Every line of the data below should be printed exactly.
(Data below)
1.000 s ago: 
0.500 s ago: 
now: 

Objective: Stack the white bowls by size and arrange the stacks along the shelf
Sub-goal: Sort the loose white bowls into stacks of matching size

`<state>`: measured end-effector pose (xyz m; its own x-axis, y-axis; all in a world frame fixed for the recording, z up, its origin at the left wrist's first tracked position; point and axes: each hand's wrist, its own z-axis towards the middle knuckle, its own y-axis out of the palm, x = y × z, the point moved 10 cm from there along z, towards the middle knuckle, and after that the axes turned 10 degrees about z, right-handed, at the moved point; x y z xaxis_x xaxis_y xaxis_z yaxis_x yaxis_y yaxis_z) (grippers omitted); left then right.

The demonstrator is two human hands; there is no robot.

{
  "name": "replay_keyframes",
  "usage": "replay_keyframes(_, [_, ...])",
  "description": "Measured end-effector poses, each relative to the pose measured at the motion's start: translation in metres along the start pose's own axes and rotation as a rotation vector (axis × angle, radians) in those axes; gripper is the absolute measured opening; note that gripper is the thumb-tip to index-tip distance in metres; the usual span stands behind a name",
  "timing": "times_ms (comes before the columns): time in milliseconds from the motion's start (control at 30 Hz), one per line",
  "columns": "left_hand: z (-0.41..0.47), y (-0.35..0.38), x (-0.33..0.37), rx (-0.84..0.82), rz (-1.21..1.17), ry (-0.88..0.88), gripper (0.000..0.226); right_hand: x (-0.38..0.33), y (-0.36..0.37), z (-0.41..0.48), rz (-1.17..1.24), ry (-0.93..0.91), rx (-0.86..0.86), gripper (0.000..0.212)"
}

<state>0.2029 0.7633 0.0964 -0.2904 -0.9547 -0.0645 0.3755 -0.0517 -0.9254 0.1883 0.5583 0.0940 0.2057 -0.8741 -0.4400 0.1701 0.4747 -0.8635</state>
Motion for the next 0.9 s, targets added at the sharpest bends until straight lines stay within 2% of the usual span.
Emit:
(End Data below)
▸ **Answer space**:
1.000 s ago: 
0.500 s ago: 
now: 

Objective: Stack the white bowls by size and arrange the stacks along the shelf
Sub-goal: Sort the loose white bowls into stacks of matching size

`<state>`: measured end-effector pose (xyz m; its own x-axis, y-axis; all in a world frame fixed for the recording, z up, its origin at the left wrist's first tracked position; point and axes: each hand's wrist, its own z-axis towards the middle knuckle, its own y-axis out of the palm, x = y × z, the point moved 10 cm from there along z, towards the middle knuckle, and after that the axes turned 10 degrees about z, right-handed, at the moved point; x y z xaxis_x xaxis_y xaxis_z yaxis_x yaxis_y yaxis_z) (grippers omitted); left then right.

The demonstrator is two human hands; there is no robot.

{
  "name": "replay_keyframes",
  "usage": "replay_keyframes(_, [_, ...])",
  "description": "Measured end-effector poses, each relative to the pose measured at the motion's start: translation in metres along the start pose's own axes and rotation as a rotation vector (axis × angle, radians) in those axes; gripper is the absolute measured opening; note that gripper is the thumb-tip to index-tip distance in metres; the usual span stands behind a name",
  "timing": "times_ms (comes before the columns): time in milliseconds from the motion's start (control at 30 Hz), one per line",
  "columns": "left_hand: z (-0.41..0.47), y (-0.35..0.38), x (-0.33..0.37), rx (-0.84..0.82), rz (-1.21..1.17), ry (-0.88..0.88), gripper (0.000..0.226); right_hand: x (-0.38..0.33), y (-0.36..0.37), z (-0.41..0.48), rz (-1.17..1.24), ry (-0.93..0.91), rx (-0.86..0.86), gripper (0.000..0.212)"
}

<state>0.2029 0.7633 0.0964 -0.2904 -0.9547 -0.0645 0.3755 -0.0517 -0.9254 0.1883 0.5583 0.0940 0.2057 -0.8741 -0.4400 0.1701 0.4747 -0.8635</state>
Motion for the next 0.9 s, targets added at the sharpest bends until straight lines stay within 2% of the usual span.
Emit:

The exercise is complete with this answer.